* _What is needed_:
Please reproduce the entries in full. Keep every character the same.

[Extracted data entries]
★ ★ ★ ★

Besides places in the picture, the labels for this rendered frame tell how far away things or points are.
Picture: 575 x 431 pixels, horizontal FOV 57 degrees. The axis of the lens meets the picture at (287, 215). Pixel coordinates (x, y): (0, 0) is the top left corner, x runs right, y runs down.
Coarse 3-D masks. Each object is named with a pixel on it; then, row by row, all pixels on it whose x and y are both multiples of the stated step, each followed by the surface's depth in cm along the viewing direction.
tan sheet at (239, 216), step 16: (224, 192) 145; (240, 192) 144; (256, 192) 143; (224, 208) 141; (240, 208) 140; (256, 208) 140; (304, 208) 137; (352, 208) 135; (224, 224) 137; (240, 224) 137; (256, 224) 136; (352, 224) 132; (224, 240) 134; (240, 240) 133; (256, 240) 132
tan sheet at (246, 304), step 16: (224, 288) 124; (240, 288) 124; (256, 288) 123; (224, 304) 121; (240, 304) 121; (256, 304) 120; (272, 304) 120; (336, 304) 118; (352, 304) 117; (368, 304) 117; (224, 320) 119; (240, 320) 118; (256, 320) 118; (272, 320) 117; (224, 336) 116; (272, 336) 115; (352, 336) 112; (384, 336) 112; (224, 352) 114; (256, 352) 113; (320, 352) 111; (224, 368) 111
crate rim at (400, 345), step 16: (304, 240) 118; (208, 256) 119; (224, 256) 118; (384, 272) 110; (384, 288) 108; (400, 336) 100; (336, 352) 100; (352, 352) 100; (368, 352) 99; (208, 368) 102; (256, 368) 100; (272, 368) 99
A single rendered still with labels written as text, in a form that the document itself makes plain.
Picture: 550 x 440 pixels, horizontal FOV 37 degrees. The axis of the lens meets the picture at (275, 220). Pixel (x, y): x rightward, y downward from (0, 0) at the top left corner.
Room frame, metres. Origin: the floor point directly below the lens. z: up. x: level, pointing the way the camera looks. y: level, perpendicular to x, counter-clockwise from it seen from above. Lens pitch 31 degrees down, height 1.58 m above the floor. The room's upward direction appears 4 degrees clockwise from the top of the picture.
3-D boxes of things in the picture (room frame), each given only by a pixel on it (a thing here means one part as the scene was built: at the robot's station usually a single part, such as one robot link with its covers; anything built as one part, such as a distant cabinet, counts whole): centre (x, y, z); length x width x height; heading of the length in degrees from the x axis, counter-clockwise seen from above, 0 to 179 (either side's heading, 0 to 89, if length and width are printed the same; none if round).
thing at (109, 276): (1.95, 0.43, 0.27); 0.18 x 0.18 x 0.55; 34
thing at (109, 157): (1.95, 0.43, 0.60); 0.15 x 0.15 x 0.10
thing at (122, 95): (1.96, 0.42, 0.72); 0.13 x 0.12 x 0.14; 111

★ ★ ★ ★

* _Reply_:
Besides places in the picture, the labels for this rendered frame tell how far away things or points are.
Picture: 575 x 431 pixels, horizontal FOV 57 degrees. The axis of the lens meets the picture at (287, 215). Pixel coordinates (x, y): (0, 0) is the top left corner, x runs right, y runs down.
Coarse 3-D masks. Each object is named with a pixel on it; then, row by row, all pixels on it whose x and y are both multiples of the stated step, each followed by the surface's depth in cm along the viewing direction.
tan sheet at (239, 216), step 16: (224, 192) 145; (240, 192) 144; (256, 192) 143; (224, 208) 141; (240, 208) 140; (256, 208) 140; (304, 208) 137; (352, 208) 135; (224, 224) 137; (240, 224) 137; (256, 224) 136; (352, 224) 132; (224, 240) 134; (240, 240) 133; (256, 240) 132
tan sheet at (246, 304), step 16: (224, 288) 124; (240, 288) 124; (256, 288) 123; (224, 304) 121; (240, 304) 121; (256, 304) 120; (272, 304) 120; (336, 304) 118; (352, 304) 117; (368, 304) 117; (224, 320) 119; (240, 320) 118; (256, 320) 118; (272, 320) 117; (224, 336) 116; (272, 336) 115; (352, 336) 112; (384, 336) 112; (224, 352) 114; (256, 352) 113; (320, 352) 111; (224, 368) 111
crate rim at (400, 345), step 16: (304, 240) 118; (208, 256) 119; (224, 256) 118; (384, 272) 110; (384, 288) 108; (400, 336) 100; (336, 352) 100; (352, 352) 100; (368, 352) 99; (208, 368) 102; (256, 368) 100; (272, 368) 99
A single rendered still with labels written as text, in a form that the document itself makes plain.
Picture: 550 x 440 pixels, horizontal FOV 37 degrees. The axis of the lens meets the picture at (275, 220). Pixel (x, y): x rightward, y downward from (0, 0) at the top left corner.
Room frame, metres. Origin: the floor point directly below the lens. z: up. x: level, pointing the way the camera looks. y: level, perpendicular to x, counter-clockwise from it seen from above. Lens pitch 31 degrees down, height 1.58 m above the floor. The room's upward direction appears 4 degrees clockwise from the top of the picture.
3-D boxes of things in the picture (room frame), each given only by a pixel on it (a thing here means one part as the scene was built: at the robot's station usually a single part, such as one robot link with its covers; anything built as one part, such as a distant cabinet, counts whole): centre (x, y, z); length x width x height; heading of the length in degrees from the x axis, counter-clockwise seen from above, 0 to 179 (either side's heading, 0 to 89, if length and width are printed the same; none if round).
thing at (109, 276): (1.95, 0.43, 0.27); 0.18 x 0.18 x 0.55; 34
thing at (109, 157): (1.95, 0.43, 0.60); 0.15 x 0.15 x 0.10
thing at (122, 95): (1.96, 0.42, 0.72); 0.13 x 0.12 x 0.14; 111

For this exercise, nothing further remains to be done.